### Exercise requirements
Can you reproduce the data beneath, keeping every line exact?

- - - - - - -

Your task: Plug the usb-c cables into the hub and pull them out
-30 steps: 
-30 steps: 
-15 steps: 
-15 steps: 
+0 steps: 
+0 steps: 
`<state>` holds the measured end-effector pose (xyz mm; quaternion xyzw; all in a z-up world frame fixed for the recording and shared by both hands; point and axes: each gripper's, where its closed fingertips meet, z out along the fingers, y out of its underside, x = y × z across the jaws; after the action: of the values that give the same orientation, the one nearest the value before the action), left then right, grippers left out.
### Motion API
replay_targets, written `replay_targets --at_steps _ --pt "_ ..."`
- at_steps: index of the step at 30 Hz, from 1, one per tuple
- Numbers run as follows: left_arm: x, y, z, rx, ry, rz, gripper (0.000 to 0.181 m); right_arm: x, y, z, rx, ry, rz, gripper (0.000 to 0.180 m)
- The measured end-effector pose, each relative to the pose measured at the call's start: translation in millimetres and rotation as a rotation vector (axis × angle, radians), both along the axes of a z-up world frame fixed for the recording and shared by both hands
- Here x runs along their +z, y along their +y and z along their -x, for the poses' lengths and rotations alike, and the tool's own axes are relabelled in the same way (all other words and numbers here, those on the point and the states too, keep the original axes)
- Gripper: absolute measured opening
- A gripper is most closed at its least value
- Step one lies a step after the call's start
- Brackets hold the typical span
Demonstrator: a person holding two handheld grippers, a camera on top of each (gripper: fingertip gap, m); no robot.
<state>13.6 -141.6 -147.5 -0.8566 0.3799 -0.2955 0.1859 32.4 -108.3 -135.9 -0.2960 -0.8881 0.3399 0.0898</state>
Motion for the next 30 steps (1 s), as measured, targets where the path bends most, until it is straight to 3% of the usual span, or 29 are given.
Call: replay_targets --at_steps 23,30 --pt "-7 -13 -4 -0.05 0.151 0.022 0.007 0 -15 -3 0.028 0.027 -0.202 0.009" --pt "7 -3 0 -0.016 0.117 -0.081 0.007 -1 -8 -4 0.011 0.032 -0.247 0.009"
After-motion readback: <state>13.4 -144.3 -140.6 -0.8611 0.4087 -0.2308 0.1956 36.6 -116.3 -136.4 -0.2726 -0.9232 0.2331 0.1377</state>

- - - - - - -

### Result of this task
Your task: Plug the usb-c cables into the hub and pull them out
-30 steps: 
-30 steps: 
-15 steps: 
-15 steps: 
+0 steps: 
+0 steps: 
`<state>` holds the measured end-effector pose (xyz mm; quaternion xyzw; all in a z-up world frame fixed for the recording and shared by both hands; point and axes: each gripper's, where its closed fingertips meet, z out along the fingers, y out of its underside, x = y × z across the jaws; after the action: of the values that give the same orientation, the one nearest the value before the action), left then right, grippers left out.
### Motion API
replay_targets, written `replay_targets --at_steps _ --pt "_ ..."`
- at_steps: index of the step at 30 Hz, from 1, one per tuple
- Numbers run as follows: left_arm: x, y, z, rx, ry, rz, gripper (0.000 to 0.181 m); right_arm: x, y, z, rx, ry, rz, gripper (0.000 to 0.180 m)
- The measured end-effector pose, each relative to the pose measured at the call's start: translation in millimetres and rotation as a rotation vector (axis × angle, radians), both along the axes of a z-up world frame fixed for the recording and shared by both hands
- Here x runs along their +z, y along their +y and z along their -x, for the poses' lengths and rotations alike, and the tool's own axes are relabelled in the same way (all other words and numbers here, those on the point and the states too, keep the original axes)
- Gripper: absolute measured opening
- A gripper is most closed at its least value
- Step one lies a step after the call's start
- Brackets hold the typical span
Demonstrator: a person holding two handheld grippers, a camera on top of each (gripper: fingertip gap, m); no robot.
<state>13.6 -141.6 -147.5 -0.8566 0.3799 -0.2955 0.1859 32.4 -108.3 -135.9 -0.2960 -0.8881 0.3399 0.0898</state>
Motion for the next 30 steps (1 s), as measured, targets where the path bends most, until it is straight to 3% of the usual span, or 29 are given.
Call: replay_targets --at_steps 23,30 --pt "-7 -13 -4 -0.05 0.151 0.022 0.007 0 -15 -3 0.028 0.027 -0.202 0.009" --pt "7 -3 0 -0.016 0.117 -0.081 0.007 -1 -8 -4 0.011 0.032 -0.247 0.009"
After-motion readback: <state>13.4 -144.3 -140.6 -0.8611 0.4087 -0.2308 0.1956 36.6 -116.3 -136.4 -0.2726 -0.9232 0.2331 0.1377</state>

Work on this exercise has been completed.